- [Exercise directions]:
Copy out, from the entries below, each line that holds the string "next".

------------------------------------

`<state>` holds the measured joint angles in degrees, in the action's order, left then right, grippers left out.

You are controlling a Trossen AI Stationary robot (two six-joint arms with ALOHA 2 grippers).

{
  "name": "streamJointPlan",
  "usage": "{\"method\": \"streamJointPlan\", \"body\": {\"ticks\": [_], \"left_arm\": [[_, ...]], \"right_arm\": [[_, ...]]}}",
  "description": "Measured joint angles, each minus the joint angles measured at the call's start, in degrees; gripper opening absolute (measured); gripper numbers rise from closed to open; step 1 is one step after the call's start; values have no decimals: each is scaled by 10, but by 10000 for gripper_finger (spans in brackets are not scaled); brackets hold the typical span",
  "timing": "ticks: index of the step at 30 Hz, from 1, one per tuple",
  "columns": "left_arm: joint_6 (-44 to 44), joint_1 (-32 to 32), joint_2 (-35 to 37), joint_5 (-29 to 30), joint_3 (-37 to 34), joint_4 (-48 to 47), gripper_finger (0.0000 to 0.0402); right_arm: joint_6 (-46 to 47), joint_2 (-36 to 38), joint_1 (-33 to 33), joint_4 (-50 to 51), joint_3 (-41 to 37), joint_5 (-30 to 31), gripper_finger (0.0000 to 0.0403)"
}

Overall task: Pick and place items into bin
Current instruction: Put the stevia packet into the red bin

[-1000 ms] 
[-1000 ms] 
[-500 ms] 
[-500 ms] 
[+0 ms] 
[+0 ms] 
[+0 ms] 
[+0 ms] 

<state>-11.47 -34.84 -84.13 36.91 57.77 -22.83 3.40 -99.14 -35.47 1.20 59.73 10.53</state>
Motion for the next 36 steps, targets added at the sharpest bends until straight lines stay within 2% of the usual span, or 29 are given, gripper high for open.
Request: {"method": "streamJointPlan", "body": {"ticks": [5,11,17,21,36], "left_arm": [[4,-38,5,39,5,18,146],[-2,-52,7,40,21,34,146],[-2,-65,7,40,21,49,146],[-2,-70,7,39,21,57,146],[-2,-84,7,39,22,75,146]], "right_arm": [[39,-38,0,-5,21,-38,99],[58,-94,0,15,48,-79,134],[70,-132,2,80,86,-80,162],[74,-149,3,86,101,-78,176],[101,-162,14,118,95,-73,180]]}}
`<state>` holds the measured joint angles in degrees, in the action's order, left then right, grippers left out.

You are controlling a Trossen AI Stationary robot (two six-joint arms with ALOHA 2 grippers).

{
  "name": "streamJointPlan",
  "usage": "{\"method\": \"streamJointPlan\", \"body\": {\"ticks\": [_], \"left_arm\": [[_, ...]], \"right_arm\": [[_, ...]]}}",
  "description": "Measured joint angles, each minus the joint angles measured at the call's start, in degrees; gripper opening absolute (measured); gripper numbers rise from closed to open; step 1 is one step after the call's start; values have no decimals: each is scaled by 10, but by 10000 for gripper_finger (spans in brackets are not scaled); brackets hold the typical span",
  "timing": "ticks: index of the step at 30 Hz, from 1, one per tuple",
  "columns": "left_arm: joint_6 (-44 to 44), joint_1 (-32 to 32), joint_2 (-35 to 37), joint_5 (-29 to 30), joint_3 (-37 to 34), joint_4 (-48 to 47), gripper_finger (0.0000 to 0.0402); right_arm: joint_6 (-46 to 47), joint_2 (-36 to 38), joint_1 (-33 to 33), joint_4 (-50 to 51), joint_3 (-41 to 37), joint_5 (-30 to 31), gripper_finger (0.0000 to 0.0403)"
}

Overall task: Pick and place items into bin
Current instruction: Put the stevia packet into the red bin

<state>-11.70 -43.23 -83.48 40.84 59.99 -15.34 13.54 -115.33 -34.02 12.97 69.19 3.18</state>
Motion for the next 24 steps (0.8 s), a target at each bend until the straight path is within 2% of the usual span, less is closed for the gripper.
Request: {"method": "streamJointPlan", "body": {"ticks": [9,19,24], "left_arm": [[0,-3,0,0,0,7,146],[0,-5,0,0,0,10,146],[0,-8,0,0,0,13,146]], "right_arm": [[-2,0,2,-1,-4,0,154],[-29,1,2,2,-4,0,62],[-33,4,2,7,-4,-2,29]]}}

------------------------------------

- [Answer to this exercise]:
Motion for the next 36 steps, targets added at the sharpest bends until straight lines stay within 2% of the usual span, or 29 are given, gripper high for open.
Motion for the next 24 steps (0.8 s), a target at each bend until the straight path is within 2% of the usual span, less is closed for the gripper.

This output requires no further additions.